Mayré eut un gros rire narquois.
— Enfin, d’où venez-vous ? lui demanda-t-il la regardant fixement dans les yeux.
Bien que répugnant au mensonge, Céleste sentit la nécessité d’inventer une histoire.
Ce ne fut pas, d’ailleurs, à vrai dire, un mensonge. Soudant les uns aux autres quelques épisodes de sa vie, elle dit la mort de son père dans un accident de mine, la mort de sa mère, épuisée de privations, ses pérégrinations dans la région pour trouver du travail, son départ de diverses maisons où le maître voulait abuser d’elle.
Ce dernier détail, elle le donna avec une double intention : d’abord parce que c’était une explication plausible et véridique, puis pour avertir le fermier que si elle était prête à exécuter tous les travaux, si pénibles ou répugnants fussent-ils, elle était bien décidée à ne point livrer son corps.
Cette histoire improvisée était, somme toute, admissible ; Céleste la racontait sans hésitation, n’ayant, hélas ! qu’à puiser dans ses douloureux souvenirs, quoique taisant les plus douloureux. Elle se bornait à éviter de citer les dates et les localités.

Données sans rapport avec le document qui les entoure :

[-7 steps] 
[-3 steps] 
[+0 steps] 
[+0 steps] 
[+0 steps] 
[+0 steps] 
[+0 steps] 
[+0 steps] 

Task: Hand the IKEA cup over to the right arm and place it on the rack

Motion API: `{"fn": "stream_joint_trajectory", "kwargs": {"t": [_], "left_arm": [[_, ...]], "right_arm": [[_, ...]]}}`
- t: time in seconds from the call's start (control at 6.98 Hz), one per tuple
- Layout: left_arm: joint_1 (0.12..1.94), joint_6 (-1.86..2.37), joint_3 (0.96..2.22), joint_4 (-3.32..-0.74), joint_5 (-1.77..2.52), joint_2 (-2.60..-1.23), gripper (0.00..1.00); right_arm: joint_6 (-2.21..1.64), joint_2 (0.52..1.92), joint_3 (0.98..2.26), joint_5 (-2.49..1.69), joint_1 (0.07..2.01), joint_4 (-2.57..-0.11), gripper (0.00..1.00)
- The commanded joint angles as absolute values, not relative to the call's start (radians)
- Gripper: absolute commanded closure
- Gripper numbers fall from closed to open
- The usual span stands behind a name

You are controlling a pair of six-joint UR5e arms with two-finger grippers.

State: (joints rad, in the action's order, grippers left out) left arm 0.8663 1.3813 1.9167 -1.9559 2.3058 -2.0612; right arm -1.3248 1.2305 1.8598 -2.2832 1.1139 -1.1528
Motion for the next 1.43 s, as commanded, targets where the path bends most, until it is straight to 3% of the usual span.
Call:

Pierre Mayré n’était ni un sentimental ni un monstre, mais simplement un paysan connaissant la valeur du temps, du travail et de l’argent. Il n’eût certes pas assassiné son prochain et même il réprouvait le vol dans les formes où le punit le Code ; mais il ne se demandait point si, en profitant du malheur ou de la faiblesse d’autrui pour lui imposer un contrat léonin, il ne commettait pas un acte pire que le vol.
— Je vous prends à l’essai, dit-il brusquement à Céleste. Vous mangerez avec nous et coucherez sur la paille dans le hangar. Vous ferez le travail de la maison avec la Martine. Si vous ne faites pas mon affaire, je vous congédierai quand je voudrai. C’est à prendre ou à laisser.